In a concurring opinion, Judge Thomas Griffith noted that FERC could easily satisfy the 30-day timeframe by setting a briefing schedule or by ordering the pipeline to respond to claims. If FERC continues with undue delays, the court should entertain the possibility of mandamus relief, he wrote.
"The court's decision rightly jettisons the commission's signature stalling tactic," he wrote.
The case in question involved challenges to Transcontinental Gas Pipe Line's Atlantic Sunrise project (Allegheny Defense Project v. FERC, 17-1098). The DC Circuit acted en banc to overturn a finding on tolling orders by a three-judge panel of the same court. It upheld FERC's findings on the pipeline certificate order itself.
William Scherman, a partner at Gibson, Dunn & Crutcher, said he believed FERC's instant final rule largely addressed multiple concerns expressed in the opinion June 30.
"I don't think the opinion properly takes into account the burden this will place on FERC and its staff across the board in both NGA and FPA cases, in [acting] a timely and comprehensive manner," he said.

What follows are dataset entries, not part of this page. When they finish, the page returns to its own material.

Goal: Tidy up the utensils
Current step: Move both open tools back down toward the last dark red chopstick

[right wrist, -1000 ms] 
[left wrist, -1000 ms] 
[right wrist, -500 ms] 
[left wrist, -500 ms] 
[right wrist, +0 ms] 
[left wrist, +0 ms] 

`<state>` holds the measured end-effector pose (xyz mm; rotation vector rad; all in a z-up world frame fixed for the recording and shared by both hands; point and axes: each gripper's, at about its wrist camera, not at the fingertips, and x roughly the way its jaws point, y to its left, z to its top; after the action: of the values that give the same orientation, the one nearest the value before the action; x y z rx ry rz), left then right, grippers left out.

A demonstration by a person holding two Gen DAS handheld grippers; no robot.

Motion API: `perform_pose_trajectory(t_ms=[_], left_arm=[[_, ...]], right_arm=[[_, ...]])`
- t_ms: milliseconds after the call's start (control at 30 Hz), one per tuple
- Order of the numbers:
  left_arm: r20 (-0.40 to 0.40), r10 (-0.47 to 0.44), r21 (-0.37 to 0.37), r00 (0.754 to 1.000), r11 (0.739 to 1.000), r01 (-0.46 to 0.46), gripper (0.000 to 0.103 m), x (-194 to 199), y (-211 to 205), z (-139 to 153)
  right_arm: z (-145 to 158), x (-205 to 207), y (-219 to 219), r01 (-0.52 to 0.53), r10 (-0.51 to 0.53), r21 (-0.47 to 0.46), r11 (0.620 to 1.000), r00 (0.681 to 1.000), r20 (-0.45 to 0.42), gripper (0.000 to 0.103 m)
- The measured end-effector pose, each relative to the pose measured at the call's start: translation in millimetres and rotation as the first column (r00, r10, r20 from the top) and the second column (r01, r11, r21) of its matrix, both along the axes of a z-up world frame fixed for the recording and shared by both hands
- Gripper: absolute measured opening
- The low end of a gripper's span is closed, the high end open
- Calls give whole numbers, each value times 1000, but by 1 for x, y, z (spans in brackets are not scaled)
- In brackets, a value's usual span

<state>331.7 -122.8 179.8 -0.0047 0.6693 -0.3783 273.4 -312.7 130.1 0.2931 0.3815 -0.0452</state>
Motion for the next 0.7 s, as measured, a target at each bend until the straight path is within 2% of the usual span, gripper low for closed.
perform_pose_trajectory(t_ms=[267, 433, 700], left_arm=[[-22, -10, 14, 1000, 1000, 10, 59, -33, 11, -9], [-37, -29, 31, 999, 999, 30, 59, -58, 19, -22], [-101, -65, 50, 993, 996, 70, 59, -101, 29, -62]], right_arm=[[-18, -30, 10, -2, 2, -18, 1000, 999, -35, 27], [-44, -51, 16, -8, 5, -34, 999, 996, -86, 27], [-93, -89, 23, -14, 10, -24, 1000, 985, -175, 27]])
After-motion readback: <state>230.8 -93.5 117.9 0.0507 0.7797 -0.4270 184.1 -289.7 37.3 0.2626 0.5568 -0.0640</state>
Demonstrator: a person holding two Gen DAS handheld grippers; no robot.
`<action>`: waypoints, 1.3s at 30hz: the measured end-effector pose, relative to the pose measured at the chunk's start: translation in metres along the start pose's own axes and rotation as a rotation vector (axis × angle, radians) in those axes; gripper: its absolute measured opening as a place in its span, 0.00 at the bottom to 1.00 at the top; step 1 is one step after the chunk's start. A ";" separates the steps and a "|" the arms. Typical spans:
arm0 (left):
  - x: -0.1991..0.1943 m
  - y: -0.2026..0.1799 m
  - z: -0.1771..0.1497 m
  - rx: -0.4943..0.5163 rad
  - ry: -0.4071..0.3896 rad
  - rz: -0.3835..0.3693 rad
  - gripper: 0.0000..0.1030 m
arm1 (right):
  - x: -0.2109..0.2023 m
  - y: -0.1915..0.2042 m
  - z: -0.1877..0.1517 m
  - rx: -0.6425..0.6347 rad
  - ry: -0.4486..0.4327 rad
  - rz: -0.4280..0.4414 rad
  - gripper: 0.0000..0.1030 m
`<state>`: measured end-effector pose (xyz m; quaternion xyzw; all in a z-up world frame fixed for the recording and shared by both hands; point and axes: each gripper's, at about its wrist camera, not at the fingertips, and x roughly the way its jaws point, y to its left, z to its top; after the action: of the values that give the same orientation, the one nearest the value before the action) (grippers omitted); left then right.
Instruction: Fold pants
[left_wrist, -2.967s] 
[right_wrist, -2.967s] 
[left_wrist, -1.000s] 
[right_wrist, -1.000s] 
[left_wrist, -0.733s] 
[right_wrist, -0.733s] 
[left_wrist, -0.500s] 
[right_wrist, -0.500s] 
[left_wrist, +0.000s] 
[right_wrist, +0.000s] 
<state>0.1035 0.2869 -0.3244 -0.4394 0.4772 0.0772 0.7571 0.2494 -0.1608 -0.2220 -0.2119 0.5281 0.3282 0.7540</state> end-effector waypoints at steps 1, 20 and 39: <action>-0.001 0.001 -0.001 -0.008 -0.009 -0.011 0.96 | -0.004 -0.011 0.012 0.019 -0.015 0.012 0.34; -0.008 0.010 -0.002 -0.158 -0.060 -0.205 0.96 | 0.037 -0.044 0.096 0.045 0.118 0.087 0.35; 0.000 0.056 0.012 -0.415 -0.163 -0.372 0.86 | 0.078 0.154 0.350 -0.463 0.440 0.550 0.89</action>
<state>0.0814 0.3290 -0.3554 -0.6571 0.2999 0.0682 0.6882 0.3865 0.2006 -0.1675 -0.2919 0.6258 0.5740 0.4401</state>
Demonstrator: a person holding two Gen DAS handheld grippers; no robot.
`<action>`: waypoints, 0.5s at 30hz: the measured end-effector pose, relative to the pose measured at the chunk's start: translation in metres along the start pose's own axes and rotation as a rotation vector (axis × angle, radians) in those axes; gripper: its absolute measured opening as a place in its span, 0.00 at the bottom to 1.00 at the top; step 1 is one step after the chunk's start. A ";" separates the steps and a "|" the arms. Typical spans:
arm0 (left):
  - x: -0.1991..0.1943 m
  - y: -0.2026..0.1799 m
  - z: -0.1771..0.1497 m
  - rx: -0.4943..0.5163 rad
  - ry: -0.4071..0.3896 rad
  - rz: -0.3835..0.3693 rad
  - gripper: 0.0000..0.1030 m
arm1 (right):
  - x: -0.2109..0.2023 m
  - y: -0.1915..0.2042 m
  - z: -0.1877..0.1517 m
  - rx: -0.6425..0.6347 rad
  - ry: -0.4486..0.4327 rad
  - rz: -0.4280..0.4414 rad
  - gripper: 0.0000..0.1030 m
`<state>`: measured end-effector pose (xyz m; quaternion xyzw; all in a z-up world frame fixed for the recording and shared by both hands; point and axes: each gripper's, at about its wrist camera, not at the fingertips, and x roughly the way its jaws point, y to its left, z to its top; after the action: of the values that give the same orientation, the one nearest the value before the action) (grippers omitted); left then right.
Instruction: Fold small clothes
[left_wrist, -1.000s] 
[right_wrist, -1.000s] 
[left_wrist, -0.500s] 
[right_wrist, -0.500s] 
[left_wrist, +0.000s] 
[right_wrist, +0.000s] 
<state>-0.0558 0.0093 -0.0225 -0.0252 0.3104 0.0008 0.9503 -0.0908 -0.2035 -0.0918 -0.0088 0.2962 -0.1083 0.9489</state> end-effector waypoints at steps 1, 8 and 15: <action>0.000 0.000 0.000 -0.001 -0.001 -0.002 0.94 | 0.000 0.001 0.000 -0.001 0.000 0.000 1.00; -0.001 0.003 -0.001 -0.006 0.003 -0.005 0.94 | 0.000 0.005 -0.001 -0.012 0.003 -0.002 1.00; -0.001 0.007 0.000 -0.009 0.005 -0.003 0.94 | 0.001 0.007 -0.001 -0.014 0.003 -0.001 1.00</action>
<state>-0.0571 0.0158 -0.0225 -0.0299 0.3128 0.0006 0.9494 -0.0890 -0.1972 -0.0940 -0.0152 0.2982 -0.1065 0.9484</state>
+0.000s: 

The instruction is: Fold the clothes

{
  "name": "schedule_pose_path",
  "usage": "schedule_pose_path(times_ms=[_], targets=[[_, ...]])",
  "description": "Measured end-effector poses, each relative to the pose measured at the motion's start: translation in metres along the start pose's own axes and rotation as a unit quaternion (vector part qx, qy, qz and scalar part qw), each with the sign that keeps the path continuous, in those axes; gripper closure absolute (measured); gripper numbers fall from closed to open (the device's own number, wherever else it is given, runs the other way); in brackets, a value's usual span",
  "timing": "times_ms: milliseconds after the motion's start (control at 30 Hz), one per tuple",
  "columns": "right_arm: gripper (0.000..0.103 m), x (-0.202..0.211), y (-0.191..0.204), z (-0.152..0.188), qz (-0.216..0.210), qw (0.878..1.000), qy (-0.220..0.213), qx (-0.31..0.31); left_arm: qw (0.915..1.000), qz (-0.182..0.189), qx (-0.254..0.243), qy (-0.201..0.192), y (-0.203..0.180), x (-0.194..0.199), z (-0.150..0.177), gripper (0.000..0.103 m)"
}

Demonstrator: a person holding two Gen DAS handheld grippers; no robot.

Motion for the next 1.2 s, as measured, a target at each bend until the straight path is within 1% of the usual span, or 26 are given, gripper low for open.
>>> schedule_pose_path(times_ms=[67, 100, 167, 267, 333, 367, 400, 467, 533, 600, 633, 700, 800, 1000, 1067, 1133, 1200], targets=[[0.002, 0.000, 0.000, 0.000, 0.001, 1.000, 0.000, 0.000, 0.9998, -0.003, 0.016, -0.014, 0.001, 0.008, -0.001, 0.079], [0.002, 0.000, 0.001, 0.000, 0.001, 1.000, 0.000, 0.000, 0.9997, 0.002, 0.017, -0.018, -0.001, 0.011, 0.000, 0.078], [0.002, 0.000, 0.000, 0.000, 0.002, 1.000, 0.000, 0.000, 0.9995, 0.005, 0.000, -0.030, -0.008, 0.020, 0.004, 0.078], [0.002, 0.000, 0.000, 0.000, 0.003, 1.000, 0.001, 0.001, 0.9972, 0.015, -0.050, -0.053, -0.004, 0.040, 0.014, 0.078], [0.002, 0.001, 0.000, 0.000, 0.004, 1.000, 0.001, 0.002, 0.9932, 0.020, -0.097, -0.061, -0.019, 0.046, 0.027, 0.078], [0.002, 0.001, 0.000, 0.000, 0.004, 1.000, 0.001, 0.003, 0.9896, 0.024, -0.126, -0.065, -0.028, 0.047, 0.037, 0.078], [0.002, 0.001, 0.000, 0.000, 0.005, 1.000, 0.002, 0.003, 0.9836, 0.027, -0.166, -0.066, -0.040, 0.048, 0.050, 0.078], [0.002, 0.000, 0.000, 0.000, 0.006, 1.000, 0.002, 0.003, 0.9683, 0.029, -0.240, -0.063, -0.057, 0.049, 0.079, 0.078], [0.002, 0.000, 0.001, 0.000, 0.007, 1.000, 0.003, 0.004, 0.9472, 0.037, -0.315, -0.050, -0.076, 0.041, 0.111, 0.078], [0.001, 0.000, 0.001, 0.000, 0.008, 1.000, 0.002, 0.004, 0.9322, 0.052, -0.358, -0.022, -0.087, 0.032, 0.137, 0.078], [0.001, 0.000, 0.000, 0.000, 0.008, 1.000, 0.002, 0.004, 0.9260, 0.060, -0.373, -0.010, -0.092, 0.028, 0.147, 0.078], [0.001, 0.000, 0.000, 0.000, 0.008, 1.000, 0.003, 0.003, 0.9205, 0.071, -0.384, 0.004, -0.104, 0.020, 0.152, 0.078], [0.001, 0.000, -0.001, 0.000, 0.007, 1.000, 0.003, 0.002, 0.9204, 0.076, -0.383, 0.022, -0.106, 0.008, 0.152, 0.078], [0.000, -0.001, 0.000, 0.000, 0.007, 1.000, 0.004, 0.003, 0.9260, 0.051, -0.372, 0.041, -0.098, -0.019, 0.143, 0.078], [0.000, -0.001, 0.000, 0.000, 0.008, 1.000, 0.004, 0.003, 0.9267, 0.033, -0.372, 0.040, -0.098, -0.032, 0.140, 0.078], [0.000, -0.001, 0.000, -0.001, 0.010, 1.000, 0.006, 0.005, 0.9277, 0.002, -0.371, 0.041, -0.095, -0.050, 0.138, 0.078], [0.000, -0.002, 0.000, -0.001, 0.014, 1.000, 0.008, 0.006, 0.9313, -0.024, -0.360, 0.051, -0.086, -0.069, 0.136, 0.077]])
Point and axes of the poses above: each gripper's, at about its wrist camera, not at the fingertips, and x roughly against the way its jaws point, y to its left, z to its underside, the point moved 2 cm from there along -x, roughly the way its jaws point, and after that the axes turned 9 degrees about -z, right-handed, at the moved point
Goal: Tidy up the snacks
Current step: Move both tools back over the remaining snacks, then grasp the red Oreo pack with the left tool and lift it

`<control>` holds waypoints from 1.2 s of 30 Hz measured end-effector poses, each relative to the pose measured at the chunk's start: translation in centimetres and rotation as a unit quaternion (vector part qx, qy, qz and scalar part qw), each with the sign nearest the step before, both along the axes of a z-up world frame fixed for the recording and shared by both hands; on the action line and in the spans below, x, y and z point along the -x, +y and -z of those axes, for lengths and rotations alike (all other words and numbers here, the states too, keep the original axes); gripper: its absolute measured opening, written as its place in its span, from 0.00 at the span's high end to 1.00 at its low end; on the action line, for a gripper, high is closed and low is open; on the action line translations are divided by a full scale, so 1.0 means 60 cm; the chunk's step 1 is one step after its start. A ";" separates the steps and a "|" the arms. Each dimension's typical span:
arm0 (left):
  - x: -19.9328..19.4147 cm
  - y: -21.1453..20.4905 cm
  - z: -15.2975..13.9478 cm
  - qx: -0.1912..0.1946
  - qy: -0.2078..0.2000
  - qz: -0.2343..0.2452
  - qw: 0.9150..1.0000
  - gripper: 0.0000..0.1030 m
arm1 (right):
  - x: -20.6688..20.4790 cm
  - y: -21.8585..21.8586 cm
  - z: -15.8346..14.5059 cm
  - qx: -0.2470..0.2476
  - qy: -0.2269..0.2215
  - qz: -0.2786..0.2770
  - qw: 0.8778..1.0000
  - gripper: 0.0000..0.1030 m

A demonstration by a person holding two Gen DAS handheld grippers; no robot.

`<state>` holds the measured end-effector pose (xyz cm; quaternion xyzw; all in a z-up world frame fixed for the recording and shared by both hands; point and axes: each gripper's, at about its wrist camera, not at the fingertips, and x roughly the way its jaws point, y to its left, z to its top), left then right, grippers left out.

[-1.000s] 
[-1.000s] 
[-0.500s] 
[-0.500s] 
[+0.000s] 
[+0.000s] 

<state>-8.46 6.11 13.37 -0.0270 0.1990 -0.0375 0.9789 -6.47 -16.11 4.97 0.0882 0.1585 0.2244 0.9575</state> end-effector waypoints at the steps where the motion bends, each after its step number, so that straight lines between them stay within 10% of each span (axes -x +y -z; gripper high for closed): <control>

He added it gives justification for providing FERC with additional resources.
Carolyn Elefant, an attorney who has represented landowners, said the majority decision while welcome "was a bit underwhelming after all this time," and the concurring opinion did more to consider the impact on landowners. She added: "It will be interesting to see if any eminent domain courts will refrain from approving condemnations when a FERC order is still pending."
The Sierra Club welcomed the decision as ending a practice that allowed FERC to "prioritize the profits of polluters over the people and communities they should put first by delaying decisions indefinitely."
Rob Rains of Washington Analysis cast the impact as mostly "headline risk" for pipeline and LNG terminals. Federal courts that oversee eminent domain proceedings may be subject to "incremental delays" while courts await final FERC actions on rehearing, he said.
"On the electric side, we see little impact beyond some minor delay to changes in market participation rules, although consumer advocates and proponents of renewable generation are likely to use this decision to seek rehearing and challenge delays to rule changes in both [PJM Interconnection] and the [ISO New England]," Rains said in a note to clients.